What this task involves: Write out the lines from the top of the material through the line with "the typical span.", exactly and with nothing added.

Information shown:

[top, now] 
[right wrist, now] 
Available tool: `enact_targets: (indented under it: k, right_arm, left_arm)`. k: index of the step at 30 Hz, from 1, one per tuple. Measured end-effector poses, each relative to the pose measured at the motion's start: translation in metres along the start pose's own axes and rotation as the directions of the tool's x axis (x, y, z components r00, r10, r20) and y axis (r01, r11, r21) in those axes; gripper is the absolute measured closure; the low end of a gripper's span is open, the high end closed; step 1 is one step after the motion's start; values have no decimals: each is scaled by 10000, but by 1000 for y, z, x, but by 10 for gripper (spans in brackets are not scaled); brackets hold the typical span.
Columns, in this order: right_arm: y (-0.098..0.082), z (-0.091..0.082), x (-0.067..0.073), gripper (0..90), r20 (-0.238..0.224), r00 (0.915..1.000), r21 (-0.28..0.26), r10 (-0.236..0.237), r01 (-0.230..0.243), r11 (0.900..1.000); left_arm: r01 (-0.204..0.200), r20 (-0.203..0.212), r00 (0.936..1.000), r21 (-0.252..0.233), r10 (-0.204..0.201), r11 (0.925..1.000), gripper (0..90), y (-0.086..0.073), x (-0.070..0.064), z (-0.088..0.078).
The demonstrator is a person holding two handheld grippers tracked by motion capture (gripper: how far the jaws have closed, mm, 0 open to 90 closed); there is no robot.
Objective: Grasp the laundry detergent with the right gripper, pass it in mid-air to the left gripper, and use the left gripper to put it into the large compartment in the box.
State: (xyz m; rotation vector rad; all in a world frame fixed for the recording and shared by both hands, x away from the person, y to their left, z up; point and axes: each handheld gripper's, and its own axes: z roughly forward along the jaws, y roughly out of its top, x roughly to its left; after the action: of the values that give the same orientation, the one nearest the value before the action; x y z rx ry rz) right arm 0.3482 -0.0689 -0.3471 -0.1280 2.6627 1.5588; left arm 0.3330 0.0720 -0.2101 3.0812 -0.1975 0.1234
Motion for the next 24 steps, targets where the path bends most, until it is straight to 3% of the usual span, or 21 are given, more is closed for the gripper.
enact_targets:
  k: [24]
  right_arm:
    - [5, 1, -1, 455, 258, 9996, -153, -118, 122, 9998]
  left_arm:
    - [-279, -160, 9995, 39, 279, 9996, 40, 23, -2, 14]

Reply:
[top, now] 
[right wrist, now] 
Available tool: `enact_targets: (indented under it: k, right_arm, left_arm)`. k: index of the step at 30 Hz, from 1, one per tuple. Measured end-effector poses, each relative to the pose measured at the motion's start: translation in metres along the start pose's own axes and rotation as the directions of the tool's x axis (x, y, z components r00, r10, r20) and y axis (r01, r11, r21) in those axes; gripper is the absolute measured closure; the low end of a gripper's span is open, the high end closed; step 1 is one step after the motion's start; values have no decimals: each is scaled by 10000, but by 1000 for y, z, x, but by 10 for gripper (spans in brackets are not scaled); brackets hold the typical span.

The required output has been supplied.